Work order:
Go through the listing beneath and show each line containing the string "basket".

Exercise input:
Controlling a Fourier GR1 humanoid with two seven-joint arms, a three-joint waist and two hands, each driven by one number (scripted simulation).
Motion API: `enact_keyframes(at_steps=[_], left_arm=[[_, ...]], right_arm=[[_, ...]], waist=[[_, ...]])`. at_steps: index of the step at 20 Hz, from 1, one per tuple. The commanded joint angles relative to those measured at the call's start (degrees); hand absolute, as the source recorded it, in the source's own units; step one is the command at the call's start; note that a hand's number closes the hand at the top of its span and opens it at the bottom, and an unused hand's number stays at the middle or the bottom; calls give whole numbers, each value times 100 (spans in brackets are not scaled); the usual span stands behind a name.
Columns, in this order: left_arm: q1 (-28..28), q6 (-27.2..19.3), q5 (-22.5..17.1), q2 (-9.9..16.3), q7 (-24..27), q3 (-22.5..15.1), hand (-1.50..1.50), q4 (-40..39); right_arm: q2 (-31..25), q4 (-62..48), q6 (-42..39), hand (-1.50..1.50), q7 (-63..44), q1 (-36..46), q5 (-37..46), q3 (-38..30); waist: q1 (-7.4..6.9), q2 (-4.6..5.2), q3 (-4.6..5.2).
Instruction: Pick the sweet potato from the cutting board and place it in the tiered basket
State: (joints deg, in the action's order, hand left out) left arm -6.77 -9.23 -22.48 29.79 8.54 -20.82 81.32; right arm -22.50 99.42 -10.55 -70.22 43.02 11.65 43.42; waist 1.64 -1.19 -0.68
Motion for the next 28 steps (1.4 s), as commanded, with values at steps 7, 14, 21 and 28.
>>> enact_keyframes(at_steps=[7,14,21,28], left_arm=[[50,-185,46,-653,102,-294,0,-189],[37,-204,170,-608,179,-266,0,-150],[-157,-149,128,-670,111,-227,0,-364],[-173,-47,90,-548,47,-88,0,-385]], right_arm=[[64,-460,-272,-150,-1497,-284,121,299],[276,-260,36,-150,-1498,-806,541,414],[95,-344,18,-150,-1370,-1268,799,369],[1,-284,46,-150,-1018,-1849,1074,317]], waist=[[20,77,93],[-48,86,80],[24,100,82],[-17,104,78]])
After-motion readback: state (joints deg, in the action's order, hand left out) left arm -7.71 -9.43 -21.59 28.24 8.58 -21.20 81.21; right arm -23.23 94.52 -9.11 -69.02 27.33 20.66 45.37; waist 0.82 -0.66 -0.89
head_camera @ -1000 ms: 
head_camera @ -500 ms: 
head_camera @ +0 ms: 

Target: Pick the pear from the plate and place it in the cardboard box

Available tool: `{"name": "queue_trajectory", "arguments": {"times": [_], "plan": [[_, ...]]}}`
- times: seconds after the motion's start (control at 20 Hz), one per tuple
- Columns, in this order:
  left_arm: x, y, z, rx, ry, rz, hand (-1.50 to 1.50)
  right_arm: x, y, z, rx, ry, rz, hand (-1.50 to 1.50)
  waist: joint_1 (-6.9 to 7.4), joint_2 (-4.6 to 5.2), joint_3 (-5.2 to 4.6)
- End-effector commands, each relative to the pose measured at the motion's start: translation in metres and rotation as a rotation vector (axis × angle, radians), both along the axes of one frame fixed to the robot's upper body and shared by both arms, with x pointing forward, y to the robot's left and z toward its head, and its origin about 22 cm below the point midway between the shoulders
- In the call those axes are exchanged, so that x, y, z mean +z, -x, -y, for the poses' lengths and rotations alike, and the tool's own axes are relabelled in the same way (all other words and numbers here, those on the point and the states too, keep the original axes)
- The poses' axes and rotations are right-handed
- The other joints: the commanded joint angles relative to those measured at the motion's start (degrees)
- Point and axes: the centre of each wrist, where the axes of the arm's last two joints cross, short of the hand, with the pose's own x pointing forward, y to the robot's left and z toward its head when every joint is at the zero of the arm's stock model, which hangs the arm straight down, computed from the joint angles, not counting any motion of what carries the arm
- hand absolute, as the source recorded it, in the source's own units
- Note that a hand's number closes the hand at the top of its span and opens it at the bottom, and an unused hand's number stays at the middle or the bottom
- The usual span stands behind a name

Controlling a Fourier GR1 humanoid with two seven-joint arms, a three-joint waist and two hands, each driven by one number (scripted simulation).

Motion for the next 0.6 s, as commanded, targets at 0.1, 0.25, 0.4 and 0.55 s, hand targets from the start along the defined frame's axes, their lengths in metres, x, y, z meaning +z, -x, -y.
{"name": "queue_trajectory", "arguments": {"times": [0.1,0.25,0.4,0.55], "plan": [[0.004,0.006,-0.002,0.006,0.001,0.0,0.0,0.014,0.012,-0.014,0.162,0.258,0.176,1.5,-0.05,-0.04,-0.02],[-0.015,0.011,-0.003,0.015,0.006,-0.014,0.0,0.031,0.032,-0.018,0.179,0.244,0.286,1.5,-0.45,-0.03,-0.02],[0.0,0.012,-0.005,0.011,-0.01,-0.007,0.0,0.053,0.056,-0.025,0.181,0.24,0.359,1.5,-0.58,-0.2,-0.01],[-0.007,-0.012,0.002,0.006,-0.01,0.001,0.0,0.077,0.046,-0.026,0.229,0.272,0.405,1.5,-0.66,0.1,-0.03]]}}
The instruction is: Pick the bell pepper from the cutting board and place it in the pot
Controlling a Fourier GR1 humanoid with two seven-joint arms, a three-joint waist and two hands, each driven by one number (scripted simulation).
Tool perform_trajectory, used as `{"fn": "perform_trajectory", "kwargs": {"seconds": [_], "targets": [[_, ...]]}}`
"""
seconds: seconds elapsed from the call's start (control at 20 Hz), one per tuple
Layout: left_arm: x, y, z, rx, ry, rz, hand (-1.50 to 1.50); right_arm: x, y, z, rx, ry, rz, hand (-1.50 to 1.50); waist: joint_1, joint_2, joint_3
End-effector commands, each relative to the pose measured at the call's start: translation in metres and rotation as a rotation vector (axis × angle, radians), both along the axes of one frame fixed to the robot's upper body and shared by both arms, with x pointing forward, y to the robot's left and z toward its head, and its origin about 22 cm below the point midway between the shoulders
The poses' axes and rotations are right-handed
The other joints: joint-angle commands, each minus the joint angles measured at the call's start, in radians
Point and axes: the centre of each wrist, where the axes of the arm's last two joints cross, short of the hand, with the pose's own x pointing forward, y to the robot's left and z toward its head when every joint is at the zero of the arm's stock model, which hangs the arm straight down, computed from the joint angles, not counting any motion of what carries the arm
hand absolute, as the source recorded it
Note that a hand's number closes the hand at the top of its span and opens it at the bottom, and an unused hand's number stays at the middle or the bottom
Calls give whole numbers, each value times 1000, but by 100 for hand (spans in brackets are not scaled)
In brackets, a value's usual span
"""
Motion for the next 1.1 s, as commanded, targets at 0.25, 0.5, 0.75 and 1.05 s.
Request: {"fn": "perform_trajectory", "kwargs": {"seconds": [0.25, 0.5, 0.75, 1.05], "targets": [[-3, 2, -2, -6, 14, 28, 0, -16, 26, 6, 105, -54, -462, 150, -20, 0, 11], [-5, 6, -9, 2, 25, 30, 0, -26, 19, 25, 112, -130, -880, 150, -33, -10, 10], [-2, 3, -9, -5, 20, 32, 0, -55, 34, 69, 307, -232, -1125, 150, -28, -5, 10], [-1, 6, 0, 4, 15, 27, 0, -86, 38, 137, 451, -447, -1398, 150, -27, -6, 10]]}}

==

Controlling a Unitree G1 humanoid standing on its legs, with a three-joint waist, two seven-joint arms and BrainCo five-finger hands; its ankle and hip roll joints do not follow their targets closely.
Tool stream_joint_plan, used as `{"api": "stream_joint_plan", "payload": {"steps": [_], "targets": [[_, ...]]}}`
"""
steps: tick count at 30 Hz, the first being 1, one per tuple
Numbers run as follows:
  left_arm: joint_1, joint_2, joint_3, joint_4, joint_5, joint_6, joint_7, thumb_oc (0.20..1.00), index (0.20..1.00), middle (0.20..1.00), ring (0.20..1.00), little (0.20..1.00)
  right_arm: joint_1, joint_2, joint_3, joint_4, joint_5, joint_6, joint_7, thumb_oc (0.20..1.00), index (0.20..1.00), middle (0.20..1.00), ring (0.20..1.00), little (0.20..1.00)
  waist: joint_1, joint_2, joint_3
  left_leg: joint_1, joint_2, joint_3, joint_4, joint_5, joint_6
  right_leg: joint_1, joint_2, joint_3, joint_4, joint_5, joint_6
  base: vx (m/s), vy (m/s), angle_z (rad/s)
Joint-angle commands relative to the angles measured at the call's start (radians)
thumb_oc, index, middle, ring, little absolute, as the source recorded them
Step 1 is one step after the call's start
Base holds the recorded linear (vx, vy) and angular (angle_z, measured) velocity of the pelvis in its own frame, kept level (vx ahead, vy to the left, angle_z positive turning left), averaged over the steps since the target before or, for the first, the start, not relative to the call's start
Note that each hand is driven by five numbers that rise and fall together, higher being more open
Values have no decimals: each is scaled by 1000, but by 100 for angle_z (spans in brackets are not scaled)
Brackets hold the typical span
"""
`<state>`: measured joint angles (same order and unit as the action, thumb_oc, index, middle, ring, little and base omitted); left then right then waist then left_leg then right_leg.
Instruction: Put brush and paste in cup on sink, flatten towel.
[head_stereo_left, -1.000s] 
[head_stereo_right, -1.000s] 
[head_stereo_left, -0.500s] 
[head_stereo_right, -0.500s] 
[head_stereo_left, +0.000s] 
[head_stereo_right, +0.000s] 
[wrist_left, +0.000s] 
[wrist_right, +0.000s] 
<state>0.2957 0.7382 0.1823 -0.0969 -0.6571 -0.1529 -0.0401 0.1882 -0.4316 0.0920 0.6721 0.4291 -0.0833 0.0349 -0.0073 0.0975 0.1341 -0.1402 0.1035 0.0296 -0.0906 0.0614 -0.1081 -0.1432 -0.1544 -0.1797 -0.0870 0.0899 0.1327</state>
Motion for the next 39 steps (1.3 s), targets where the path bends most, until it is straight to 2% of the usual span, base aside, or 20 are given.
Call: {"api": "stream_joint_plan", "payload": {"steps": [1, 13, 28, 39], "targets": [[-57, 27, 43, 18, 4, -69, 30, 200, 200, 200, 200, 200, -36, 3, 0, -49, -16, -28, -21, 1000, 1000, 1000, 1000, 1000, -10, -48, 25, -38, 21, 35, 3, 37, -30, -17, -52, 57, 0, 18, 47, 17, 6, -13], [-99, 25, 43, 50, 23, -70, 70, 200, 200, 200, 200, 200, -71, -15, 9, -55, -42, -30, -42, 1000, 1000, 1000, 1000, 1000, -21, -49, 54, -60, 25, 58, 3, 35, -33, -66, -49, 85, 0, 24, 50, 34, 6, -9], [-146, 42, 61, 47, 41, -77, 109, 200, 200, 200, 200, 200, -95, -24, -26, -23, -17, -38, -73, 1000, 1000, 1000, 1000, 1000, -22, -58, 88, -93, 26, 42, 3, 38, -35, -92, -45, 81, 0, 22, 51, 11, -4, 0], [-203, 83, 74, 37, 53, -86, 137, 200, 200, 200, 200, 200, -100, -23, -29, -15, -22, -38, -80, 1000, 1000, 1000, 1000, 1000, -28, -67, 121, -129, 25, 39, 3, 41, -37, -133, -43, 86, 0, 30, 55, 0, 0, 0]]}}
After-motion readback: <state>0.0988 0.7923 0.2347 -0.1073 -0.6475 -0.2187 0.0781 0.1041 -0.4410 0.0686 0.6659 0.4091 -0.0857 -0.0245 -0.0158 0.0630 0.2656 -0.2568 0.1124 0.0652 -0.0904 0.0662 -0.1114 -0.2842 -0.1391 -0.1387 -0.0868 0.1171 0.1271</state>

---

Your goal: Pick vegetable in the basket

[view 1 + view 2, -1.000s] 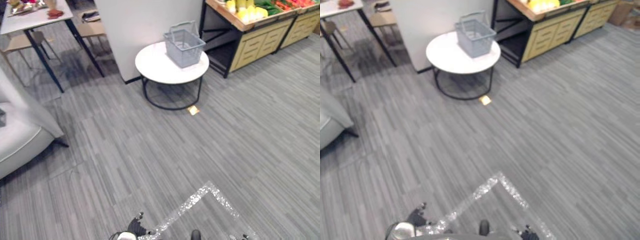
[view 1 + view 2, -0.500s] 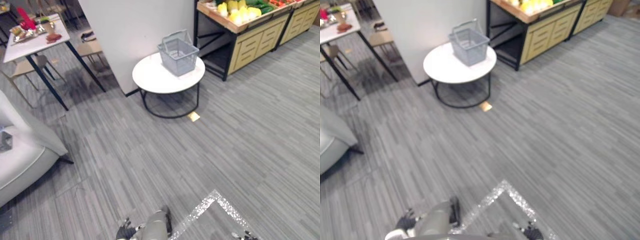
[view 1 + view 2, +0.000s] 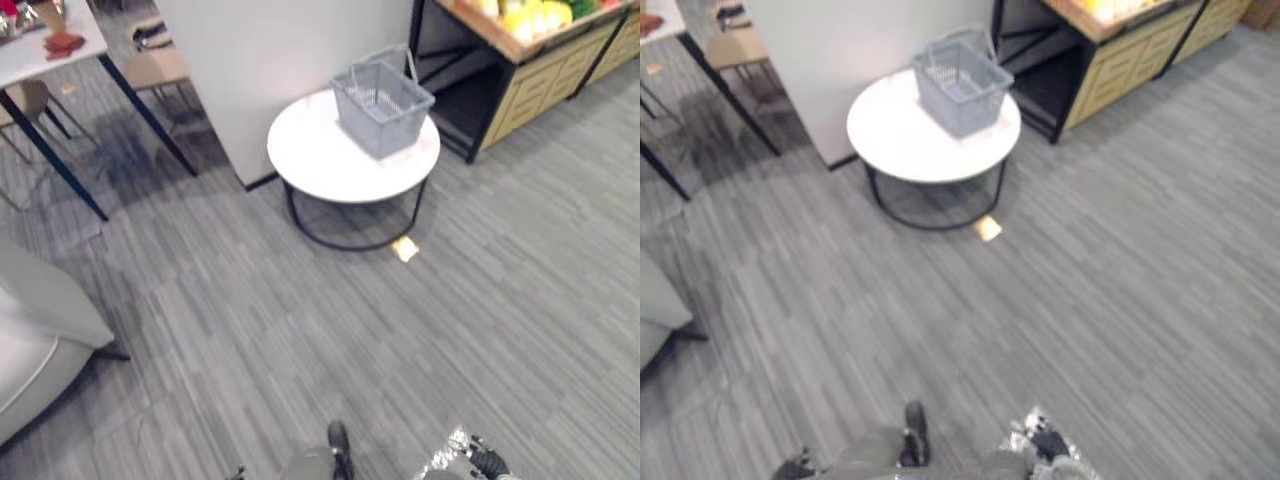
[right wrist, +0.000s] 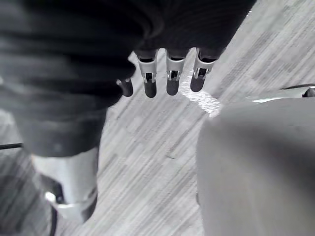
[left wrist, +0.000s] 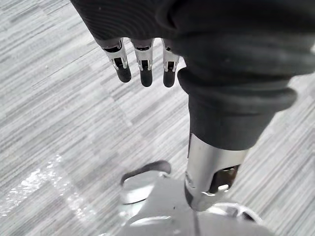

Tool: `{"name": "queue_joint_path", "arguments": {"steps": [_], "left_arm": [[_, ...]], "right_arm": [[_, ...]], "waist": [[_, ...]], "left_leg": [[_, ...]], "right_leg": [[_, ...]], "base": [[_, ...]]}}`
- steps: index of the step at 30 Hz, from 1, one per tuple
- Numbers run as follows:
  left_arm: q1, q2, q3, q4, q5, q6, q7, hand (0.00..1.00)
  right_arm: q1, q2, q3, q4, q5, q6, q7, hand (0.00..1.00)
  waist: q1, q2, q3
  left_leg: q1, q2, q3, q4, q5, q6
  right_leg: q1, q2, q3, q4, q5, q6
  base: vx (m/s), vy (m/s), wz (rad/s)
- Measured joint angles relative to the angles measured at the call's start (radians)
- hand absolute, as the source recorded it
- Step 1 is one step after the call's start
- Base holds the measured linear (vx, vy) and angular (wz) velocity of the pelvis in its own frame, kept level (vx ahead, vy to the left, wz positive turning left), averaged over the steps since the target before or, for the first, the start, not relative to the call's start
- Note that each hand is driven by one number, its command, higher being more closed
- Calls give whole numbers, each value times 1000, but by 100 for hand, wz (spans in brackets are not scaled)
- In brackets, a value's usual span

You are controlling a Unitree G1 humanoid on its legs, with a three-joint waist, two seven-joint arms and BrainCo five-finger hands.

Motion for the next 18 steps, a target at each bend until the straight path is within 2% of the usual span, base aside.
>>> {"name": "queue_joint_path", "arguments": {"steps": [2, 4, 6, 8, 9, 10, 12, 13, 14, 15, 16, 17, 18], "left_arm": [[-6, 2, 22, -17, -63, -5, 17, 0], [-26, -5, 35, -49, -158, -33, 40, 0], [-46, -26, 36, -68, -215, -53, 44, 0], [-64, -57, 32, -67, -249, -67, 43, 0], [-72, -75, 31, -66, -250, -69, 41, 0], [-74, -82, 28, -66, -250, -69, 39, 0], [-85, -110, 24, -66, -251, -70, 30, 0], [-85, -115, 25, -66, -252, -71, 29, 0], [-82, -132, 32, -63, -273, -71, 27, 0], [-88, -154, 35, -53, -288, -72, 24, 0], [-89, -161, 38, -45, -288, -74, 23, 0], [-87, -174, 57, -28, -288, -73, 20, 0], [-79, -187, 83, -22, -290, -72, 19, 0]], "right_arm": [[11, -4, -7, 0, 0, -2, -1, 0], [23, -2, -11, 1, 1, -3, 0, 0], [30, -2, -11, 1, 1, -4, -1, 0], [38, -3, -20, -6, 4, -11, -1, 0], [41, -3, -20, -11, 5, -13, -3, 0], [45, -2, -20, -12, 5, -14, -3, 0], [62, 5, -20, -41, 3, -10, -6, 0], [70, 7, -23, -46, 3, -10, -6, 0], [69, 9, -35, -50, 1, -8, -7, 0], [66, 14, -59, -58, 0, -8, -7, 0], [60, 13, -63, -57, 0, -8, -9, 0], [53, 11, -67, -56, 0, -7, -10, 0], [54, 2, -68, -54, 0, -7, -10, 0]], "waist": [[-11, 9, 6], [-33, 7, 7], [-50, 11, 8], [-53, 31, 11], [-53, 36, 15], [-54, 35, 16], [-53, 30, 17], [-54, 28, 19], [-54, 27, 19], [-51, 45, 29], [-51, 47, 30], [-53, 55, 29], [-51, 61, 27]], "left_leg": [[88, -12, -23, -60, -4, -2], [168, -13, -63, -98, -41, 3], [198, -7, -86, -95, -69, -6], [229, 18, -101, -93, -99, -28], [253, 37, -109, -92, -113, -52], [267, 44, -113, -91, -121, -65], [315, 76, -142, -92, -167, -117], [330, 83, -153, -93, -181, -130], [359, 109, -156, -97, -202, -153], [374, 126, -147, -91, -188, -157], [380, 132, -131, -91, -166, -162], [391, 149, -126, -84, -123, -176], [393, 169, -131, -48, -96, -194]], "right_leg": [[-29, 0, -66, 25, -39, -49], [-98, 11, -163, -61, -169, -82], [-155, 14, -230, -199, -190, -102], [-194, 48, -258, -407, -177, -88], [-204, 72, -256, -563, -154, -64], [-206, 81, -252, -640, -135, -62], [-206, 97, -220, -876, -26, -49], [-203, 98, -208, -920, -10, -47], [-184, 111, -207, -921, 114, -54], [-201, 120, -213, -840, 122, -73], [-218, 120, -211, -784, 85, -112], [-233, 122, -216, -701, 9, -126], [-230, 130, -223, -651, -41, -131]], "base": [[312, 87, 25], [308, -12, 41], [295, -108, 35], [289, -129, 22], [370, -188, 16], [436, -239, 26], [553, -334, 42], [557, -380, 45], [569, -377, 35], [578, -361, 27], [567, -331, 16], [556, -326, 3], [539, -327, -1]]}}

Task result:
Instruction: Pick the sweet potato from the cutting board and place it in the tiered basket
Your goal: Pick vegetable in the basket

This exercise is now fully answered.